Work to be completed: Where does the word "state" occur in the data below? Copy each line that holds it.
··· Data shown ···
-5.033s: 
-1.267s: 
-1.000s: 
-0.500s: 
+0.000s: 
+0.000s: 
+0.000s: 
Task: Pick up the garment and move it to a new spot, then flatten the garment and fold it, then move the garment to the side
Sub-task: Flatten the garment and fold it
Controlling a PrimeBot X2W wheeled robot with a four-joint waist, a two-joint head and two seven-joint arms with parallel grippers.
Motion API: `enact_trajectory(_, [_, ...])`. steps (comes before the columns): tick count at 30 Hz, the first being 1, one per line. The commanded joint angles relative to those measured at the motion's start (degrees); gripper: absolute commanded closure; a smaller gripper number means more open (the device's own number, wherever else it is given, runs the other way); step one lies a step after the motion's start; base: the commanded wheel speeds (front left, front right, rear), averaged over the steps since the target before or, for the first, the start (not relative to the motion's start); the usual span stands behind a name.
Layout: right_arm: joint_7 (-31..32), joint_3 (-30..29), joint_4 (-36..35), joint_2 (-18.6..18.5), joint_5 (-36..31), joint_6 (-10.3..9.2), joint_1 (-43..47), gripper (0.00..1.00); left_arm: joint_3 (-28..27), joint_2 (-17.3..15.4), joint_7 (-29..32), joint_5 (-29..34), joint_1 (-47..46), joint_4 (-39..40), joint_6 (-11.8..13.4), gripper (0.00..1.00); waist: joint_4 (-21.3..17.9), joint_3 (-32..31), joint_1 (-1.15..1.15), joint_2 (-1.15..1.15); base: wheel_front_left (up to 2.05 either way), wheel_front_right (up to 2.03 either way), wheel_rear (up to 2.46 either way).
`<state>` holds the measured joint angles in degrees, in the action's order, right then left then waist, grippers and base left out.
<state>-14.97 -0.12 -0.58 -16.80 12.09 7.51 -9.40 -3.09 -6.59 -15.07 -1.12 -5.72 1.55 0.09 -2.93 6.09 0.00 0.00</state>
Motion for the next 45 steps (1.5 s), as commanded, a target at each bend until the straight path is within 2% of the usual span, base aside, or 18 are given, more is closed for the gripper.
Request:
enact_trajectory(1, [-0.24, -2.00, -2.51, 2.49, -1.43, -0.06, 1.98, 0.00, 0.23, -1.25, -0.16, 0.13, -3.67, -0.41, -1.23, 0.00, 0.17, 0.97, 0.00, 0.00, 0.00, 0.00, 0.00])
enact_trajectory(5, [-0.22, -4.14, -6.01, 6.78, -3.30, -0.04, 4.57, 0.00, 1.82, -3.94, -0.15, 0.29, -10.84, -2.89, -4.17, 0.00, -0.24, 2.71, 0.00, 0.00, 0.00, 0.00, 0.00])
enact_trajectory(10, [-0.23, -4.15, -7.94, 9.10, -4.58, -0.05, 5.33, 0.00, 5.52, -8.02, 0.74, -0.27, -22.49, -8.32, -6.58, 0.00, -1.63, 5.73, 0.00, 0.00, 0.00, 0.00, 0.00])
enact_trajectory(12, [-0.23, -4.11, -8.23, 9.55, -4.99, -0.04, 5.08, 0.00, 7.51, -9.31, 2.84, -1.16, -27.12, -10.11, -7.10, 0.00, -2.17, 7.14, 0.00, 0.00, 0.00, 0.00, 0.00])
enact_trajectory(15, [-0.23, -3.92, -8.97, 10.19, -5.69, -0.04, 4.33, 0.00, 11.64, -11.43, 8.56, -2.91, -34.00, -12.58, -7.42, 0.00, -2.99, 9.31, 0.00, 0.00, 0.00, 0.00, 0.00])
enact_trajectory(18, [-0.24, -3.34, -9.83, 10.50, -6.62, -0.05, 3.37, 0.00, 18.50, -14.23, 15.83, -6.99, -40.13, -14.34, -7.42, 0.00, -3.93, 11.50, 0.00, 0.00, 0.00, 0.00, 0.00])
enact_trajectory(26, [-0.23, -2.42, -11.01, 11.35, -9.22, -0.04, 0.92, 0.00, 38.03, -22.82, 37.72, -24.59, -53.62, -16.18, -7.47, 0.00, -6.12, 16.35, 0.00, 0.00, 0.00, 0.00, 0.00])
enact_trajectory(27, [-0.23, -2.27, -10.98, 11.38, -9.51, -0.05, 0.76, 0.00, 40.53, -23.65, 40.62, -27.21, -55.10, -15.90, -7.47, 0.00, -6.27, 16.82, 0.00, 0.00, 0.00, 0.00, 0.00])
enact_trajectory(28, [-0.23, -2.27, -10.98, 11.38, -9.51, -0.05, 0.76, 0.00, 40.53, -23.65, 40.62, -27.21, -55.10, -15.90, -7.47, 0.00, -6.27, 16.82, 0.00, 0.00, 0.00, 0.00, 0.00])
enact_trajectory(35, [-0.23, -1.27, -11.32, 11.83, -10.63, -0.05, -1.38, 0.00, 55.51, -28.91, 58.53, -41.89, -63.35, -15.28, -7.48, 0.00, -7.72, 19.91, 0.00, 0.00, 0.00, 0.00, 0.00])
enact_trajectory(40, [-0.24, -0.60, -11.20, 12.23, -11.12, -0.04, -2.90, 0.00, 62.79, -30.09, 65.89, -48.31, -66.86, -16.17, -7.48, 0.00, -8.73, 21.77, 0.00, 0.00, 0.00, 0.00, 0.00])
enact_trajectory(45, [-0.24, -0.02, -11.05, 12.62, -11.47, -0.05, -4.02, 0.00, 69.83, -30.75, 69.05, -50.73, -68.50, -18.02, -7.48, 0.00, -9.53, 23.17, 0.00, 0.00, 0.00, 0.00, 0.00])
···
Written solution:
`<state>` holds the measured joint angles in degrees, in the action's order, right then left then waist, grippers and base left out.
<state>-14.97 -0.12 -0.58 -16.80 12.09 7.51 -9.40 -3.09 -6.59 -15.07 -1.12 -5.72 1.55 0.09 -2.93 6.09 0.00 0.00</state>

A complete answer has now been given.